A tribunal may be said to act without jurisdiction

(i) If the court is not properly constituted, that is to say, where persons who are not qualified to sit on the tribunal have sat on it and pronounced the decision complained against.
(ii) Where the subject-matter of enquiry is beyond the scope of the tribunal according to the law which created it.
(iii) Where the court has assumed jurisdiction on the basis of a wrong decision of facts upon the existence of which the jurisdiction of the tribunal depends. 
(iv) Where there has been a failure of justice either because the tribunal has violated the principles of natural justice or because its decision has been obtained by fraud, collusion or corruption.
A decision of an inferior tribunal vitiated by an 'error of law' is liable to be quashed by certiorari, even though the court may have acted within its jurisdiction. Though prohibition and certiorari are both issued against courts or tribunals exercising judicial or quasi-judicial powers, certiorari is issued to quash the order or decision of the tribunal while prohibition is issued to prohibit the tribunal from making the ultra vires order or decision. It follows, therefore, that while prohibition is available during the pendency of the proceedings and before the order is made, certiorari can be issued only after the order has been made.

(e) Quo Warranto: It is a proceeding whereby the court enquires into the legality of the claim which a party asserts to a public office, and to oust him from its enjoyment if the claim be not well-founded.

For the issue of a writ of quo warranto:
(i) The office must be public and it must be created by a statute or by the Constitution itself. 
(ii) The office must be a substantive one and not merely the function or employment of a servant at the will and during the pleasure of another. 
(iii) There should have been a contravention of the constitution or a statute or statutory instrument, in appointing such person to that office.

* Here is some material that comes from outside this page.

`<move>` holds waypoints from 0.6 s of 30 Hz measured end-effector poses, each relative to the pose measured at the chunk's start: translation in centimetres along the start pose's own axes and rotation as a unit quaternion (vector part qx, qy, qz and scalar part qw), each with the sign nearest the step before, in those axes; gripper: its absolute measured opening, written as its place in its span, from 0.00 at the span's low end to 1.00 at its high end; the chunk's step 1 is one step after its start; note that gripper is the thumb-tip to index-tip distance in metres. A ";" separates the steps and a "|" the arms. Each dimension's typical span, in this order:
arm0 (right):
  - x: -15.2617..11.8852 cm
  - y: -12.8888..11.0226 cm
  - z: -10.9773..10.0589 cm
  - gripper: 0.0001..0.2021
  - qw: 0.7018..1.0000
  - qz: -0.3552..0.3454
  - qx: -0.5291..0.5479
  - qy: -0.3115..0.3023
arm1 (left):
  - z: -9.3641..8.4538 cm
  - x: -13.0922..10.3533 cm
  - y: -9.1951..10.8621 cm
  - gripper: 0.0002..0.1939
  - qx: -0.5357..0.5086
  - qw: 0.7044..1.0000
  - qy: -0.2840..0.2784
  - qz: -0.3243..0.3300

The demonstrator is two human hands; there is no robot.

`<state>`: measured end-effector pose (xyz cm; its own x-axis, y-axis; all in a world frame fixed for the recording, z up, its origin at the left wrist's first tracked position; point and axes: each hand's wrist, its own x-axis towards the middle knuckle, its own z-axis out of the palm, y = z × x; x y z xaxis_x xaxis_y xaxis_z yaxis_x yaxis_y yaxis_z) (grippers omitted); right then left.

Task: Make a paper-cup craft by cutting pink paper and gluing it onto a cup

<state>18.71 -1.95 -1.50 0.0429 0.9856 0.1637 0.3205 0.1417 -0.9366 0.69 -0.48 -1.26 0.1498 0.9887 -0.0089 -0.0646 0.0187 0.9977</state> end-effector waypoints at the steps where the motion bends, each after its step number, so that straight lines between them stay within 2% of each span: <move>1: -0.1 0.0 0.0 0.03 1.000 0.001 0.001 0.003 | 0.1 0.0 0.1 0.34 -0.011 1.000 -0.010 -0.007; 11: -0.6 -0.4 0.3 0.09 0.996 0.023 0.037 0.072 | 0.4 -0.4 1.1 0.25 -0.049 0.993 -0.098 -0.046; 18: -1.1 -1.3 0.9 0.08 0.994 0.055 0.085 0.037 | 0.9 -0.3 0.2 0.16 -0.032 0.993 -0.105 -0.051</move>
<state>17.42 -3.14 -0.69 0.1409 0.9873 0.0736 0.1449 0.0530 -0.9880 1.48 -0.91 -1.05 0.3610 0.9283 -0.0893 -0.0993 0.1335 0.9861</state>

By the writ of quo warranto, the public can ensure that an unlawful claimant does not usurp a public office. It is, however, a discretionary remedy which the Court may grant or refuse according to the facts and circumstances of each case. It may be refused where it is vexatious or where it would be futile in its result or where the petitioner is guilty of laches or where there is an alternative remedy for ousting the usurper. Where the application challenges the validity of an appointment to public office, it is maintainable at the instance of any person. Whether any fundamental or other legal rights of such person has been infringed or not.